WORK TO BE COMPLETED: Every line below that holds the string "about" must be copied.

[Saved entries]
▼▼▼
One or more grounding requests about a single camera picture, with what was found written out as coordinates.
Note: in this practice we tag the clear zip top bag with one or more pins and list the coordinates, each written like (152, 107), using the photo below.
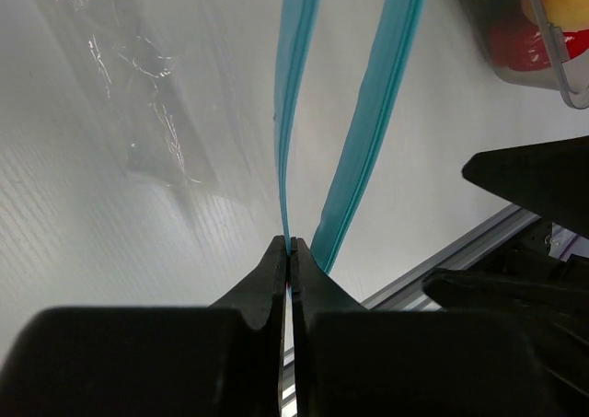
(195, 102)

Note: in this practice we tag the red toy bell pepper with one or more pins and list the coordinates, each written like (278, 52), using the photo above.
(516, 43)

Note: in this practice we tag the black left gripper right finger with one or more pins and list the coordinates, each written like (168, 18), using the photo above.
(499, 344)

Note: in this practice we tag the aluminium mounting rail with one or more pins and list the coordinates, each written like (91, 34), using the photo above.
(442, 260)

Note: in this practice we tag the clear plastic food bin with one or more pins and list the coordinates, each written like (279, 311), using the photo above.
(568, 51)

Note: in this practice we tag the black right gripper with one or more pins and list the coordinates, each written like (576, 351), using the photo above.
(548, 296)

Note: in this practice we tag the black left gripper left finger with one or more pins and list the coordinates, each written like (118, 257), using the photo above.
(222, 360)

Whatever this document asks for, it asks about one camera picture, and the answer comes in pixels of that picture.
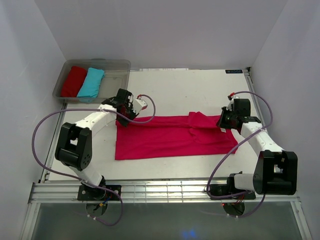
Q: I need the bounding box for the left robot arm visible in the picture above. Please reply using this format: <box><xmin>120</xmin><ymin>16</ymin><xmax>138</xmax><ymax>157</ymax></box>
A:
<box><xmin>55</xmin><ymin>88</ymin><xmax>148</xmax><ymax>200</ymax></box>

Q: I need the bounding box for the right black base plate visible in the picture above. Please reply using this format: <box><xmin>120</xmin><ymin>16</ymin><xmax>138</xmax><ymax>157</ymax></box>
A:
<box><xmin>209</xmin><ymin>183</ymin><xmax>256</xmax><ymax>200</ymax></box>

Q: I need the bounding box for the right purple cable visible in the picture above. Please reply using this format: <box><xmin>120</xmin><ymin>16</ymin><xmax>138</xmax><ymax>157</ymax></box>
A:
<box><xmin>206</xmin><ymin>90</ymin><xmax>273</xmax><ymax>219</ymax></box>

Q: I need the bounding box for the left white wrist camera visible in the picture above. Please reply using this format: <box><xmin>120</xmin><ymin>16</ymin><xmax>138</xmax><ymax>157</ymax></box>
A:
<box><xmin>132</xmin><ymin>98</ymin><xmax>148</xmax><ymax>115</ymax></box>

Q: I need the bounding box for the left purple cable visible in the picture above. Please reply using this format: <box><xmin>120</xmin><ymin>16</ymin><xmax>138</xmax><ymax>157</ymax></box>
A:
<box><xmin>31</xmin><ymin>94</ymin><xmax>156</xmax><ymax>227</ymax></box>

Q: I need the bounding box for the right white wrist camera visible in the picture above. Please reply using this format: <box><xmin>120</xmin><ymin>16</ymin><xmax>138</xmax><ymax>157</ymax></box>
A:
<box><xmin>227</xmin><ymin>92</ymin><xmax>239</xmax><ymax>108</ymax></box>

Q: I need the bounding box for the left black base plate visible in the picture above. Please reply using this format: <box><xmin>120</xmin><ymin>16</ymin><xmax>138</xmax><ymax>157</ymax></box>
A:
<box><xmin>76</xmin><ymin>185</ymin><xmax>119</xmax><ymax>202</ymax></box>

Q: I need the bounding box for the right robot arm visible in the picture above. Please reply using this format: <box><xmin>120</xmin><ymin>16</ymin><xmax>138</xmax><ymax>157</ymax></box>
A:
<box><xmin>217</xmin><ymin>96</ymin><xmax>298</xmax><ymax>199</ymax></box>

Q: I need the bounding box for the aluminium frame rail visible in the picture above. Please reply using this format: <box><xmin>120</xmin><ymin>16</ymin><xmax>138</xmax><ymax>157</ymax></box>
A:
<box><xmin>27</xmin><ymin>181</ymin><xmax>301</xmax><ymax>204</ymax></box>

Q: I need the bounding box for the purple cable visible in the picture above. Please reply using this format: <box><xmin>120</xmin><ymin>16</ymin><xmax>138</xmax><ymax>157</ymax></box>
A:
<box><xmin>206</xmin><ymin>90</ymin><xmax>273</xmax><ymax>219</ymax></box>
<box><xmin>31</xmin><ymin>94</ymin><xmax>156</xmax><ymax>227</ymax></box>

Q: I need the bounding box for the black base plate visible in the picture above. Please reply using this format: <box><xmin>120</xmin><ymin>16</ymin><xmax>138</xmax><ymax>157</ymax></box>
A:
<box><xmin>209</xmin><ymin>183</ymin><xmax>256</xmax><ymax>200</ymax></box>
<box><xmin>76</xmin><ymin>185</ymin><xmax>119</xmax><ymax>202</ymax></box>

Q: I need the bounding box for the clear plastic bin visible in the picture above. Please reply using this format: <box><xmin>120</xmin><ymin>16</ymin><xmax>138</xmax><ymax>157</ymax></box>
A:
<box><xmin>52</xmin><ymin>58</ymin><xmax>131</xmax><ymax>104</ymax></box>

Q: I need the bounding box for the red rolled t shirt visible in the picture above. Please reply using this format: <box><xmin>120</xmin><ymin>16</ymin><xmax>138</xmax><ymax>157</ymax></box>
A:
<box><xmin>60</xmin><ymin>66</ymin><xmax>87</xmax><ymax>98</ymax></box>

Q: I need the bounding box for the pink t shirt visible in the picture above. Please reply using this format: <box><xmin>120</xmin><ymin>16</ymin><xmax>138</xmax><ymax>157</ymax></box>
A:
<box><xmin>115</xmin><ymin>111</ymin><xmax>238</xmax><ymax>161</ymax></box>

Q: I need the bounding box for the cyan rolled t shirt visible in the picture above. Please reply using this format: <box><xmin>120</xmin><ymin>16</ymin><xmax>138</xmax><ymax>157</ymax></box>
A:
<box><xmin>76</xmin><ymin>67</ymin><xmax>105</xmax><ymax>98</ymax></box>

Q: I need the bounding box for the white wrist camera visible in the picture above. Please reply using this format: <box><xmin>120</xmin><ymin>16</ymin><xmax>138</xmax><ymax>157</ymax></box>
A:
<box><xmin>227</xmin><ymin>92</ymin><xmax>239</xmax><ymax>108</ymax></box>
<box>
▲▲▲
EXPECTED OUTPUT:
One or more grounding requests about a single camera picture, with what was found written out as coordinates.
Whatever this document asks for, it asks about one camera picture, and the answer comes in pixels of that picture.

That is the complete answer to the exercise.